— About this exercise —
In the listing below, how many lines contain the string "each"? Answer with the number only.

— Supplied data —
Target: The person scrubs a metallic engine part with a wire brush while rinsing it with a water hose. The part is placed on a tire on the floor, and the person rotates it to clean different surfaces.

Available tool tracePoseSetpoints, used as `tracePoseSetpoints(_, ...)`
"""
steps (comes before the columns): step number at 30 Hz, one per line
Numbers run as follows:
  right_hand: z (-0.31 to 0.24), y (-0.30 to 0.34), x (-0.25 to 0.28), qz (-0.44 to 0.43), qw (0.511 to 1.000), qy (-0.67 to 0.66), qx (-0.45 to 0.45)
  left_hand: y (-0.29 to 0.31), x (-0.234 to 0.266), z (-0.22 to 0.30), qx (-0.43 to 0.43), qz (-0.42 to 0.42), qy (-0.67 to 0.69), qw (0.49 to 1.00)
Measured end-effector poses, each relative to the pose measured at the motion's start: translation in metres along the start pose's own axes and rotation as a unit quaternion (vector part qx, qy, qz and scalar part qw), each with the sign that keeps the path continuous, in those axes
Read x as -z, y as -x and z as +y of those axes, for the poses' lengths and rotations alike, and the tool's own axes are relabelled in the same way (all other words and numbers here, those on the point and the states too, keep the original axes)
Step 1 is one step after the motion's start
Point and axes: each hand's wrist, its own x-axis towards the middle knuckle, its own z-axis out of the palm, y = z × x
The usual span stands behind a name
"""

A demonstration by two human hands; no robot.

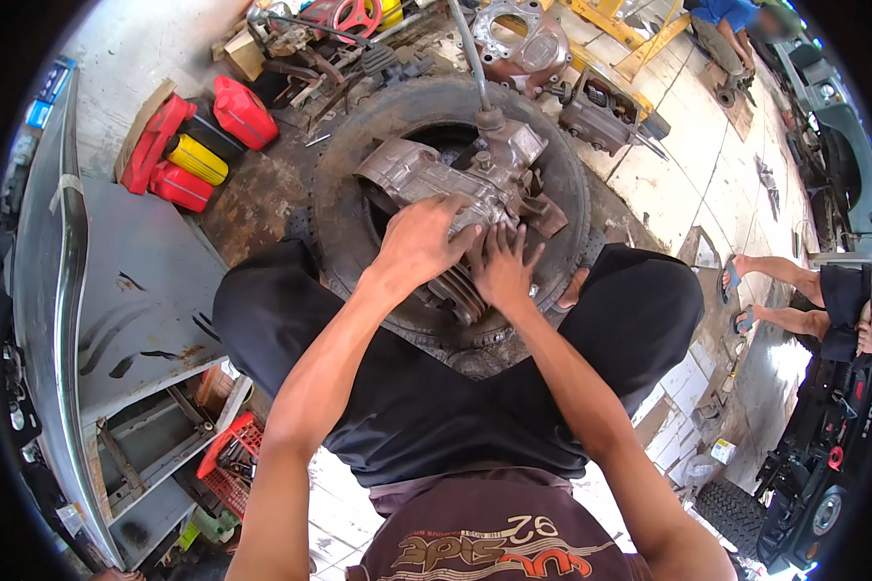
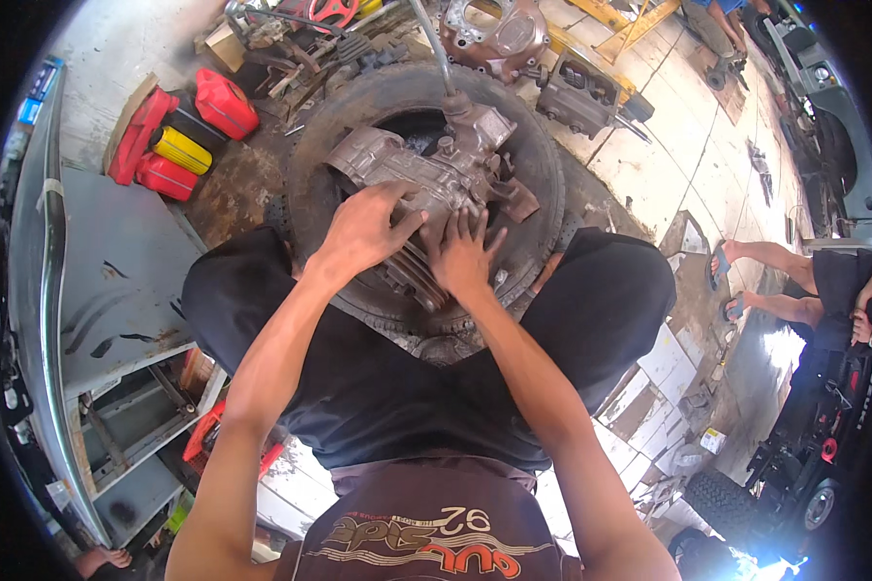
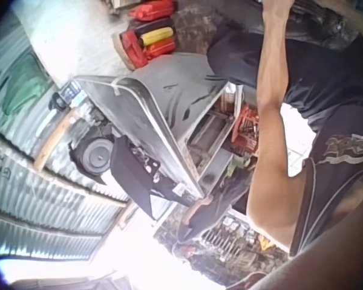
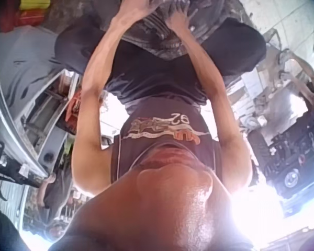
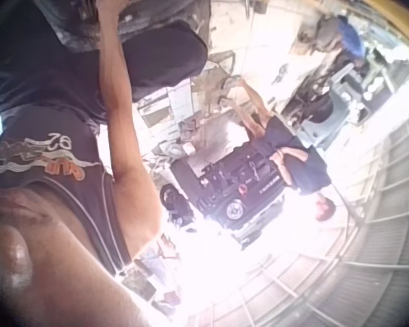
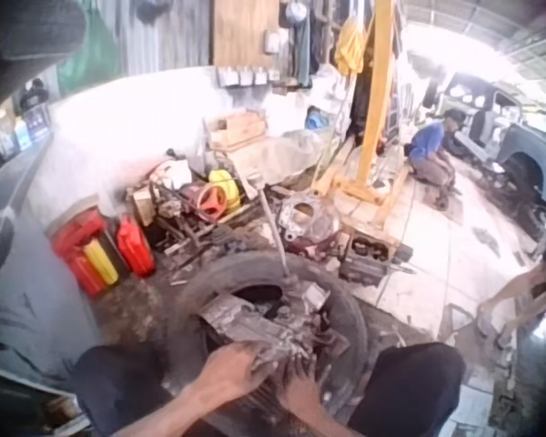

— Result for this exercise —
2